Recipe adapted from Food Network.
- 6 baby Dutch yellow potatoes, sliced into ⅛" discs
- ½ small onion, thinly sliced
- 1 garlic clove, minced
- ⅛ teaspoon dried chili flakes
- 2 tablespoons olive oil, divided
- sea salt and freshly ground black pepper
- 2 skinless cod fillets (4-6 ounces each)
- 1 tablespoon freshly squeezed lemon juice (see notes)
- ½ teaspoon fresh thyme leaves
- 12 grape or cherry tomatoes, halved
- 2 tablespoons sun-dried tomatoes in oil, removed from oil and chopped
- 2 tablespoons pitted Kalamata olives, roughly chopped
- Preheat oven to 425 degrees.
- In a medium bowl, combine the potatoes, onion, garlic, chili flakes and 1 tablespoon olive oil. Season with salt and pepper to taste.
- Place cod on a plate; drizzle with lemon juice, sprinkle on thyme, and season with salt and pepper.
- Cut 2 16" pieces of parchment paper and fold each in half crosswise, and then open and lay flat.

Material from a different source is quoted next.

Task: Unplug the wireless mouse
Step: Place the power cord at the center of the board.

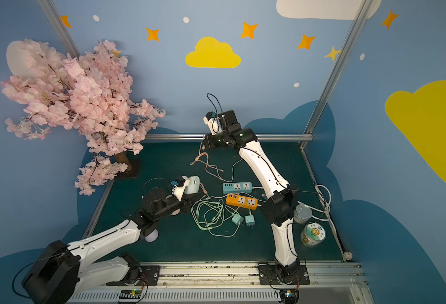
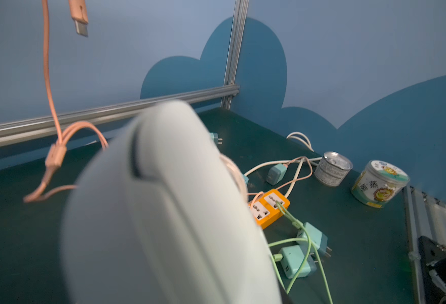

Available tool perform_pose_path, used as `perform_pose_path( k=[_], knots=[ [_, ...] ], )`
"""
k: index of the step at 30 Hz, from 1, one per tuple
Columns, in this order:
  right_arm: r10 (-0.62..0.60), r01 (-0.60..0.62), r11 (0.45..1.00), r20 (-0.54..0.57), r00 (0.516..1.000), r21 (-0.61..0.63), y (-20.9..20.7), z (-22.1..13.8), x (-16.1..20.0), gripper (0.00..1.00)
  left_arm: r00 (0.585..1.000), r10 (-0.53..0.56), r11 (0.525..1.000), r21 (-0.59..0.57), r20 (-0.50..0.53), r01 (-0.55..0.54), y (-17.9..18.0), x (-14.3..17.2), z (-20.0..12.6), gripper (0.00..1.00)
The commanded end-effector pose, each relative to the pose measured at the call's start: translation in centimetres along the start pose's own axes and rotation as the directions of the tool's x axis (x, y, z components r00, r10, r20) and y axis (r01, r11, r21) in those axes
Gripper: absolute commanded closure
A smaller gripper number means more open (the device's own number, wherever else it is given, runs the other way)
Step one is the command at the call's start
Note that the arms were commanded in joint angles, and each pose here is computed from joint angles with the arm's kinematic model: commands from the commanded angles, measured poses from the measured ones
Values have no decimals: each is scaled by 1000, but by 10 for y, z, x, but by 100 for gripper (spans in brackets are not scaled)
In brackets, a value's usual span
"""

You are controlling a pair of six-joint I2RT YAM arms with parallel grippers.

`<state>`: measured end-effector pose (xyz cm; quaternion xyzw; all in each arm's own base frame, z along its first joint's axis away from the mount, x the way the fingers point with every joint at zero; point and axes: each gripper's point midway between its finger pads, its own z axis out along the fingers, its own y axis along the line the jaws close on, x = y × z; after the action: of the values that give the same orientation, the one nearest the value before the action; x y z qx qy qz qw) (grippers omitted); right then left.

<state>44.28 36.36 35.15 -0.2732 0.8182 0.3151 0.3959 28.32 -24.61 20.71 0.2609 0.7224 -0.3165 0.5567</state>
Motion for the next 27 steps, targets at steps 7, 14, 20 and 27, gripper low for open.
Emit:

- Arrange half of the potato mixture on 1 piece of parchment paper. Place 1 fillet and half of the tomatoes, sun-dried tomatoes and olives on top of the potato mixture. Drizzle with ½ tablespoon olive oil. Fold parchment paper over fish and, beginning at one corner, make small overlapping pleats all the way around to seal the edges completely. Repeat with second piece of parchment paper. Place packets on a baking sheet.
- Bake for 25 minutes. Remove from the oven and let cool for 5 minutes. Carefully cut open packets, sprinkle with lemon zest, if using, and serve immediately.